WORK ITEM>
Nothing but the lines from the one with "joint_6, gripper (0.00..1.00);" down to the one with "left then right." should be returned, exactly and with both ends included, from the material below.

GIVEN INFORMATION>
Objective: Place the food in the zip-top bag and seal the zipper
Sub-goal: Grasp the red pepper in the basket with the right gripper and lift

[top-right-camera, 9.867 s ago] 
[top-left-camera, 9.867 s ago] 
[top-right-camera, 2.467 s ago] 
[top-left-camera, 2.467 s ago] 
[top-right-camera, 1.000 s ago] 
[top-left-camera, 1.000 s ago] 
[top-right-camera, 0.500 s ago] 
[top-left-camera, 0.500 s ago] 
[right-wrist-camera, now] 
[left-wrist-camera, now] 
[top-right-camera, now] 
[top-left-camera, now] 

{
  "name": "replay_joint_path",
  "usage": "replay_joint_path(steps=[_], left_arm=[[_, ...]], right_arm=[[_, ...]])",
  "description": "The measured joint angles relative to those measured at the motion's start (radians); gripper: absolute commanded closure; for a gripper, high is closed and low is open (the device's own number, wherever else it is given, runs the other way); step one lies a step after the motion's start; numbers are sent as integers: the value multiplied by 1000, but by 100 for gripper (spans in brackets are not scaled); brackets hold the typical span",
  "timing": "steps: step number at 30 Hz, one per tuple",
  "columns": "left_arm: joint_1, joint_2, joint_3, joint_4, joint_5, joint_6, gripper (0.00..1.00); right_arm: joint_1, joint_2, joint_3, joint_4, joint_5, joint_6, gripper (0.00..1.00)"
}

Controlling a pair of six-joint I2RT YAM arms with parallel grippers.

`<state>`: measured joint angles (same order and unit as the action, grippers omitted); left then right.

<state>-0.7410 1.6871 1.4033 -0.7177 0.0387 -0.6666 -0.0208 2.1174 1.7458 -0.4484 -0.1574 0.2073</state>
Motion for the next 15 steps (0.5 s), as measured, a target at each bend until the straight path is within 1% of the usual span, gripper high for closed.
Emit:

ANSWER TO THE EXERCISE>
  "columns": "left_arm: joint_1, joint_2, joint_3, joint_4, joint_5, joint_6, gripper (0.00..1.00); right_arm: joint_1, joint_2, joint_3, joint_4, joint_5, joint_6, gripper (0.00..1.00)"
}

Controlling a pair of six-joint I2RT YAM arms with parallel grippers.

`<state>`: measured joint angles (same order and unit as the action, grippers omitted); left then right.

The answer to this exercise has been written out completely.